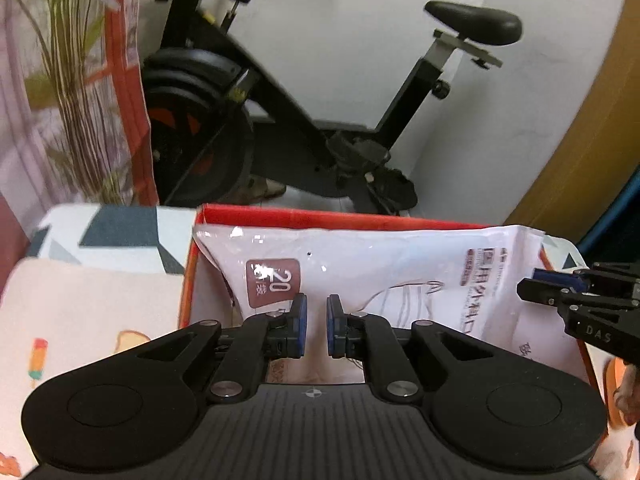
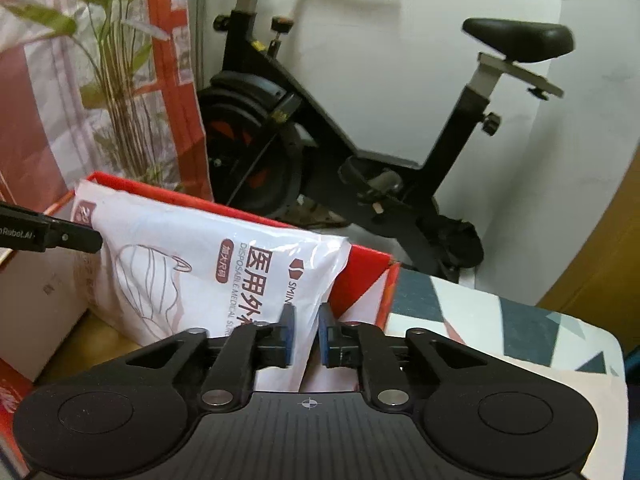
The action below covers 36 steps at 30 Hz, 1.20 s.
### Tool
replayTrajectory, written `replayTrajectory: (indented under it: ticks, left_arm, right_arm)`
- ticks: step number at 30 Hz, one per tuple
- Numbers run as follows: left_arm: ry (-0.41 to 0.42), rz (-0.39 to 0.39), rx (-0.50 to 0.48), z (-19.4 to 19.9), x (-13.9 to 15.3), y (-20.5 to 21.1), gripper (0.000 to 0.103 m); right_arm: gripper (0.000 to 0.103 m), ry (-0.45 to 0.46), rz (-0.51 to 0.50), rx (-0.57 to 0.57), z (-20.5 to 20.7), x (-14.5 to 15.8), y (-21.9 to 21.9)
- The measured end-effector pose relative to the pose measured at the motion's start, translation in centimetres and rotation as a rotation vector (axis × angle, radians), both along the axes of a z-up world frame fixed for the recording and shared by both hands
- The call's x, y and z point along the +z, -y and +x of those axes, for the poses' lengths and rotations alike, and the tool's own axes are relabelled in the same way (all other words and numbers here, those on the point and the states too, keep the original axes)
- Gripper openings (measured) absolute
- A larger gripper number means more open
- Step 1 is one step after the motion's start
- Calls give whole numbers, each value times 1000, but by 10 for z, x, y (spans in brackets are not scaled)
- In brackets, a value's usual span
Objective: Organize soft objects
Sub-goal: 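Lower the mask bag into the red box and open both grippers, then move both grippers back to the pile over the dotted gloves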
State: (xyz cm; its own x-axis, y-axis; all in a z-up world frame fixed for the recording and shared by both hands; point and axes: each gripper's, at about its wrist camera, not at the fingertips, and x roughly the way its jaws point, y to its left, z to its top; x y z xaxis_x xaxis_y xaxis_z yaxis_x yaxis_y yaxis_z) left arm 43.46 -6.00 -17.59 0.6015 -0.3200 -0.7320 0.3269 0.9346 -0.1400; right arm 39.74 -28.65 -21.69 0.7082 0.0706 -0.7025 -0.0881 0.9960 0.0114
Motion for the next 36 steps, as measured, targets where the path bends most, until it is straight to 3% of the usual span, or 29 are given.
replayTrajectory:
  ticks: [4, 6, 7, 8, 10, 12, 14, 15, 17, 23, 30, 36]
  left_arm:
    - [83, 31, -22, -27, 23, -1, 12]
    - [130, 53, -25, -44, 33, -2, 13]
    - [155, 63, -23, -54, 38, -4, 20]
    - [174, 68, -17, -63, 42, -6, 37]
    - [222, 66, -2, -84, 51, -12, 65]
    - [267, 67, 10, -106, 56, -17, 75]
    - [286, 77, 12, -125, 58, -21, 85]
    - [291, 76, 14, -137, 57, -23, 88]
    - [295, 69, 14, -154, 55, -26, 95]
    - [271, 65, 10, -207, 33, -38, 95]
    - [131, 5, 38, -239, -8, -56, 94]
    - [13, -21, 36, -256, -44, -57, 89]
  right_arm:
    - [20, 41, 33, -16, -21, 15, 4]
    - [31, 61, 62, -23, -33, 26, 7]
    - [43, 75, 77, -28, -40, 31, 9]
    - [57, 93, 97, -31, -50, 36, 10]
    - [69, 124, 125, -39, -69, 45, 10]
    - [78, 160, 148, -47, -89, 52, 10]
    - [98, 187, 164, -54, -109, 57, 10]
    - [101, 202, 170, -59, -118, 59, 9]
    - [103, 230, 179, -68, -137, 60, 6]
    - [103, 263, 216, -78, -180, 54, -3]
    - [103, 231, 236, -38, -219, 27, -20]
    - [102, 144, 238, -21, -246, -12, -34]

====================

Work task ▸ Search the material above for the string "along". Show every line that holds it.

Answer for the task ▸
- The measured end-effector pose relative to the pose measured at the motion's start, translation in centimetres and rotation as a rotation vector (axis × angle, radians), both along the axes of a z-up world frame fixed for the recording and shared by both hands
- The call's x, y and z point along the +z, -y and +x of those axes, for the poses' lengths and rotations alike, and the tool's own axes are relabelled in the same way (all other words and numbers here, those on the point and the states too, keep the original axes)

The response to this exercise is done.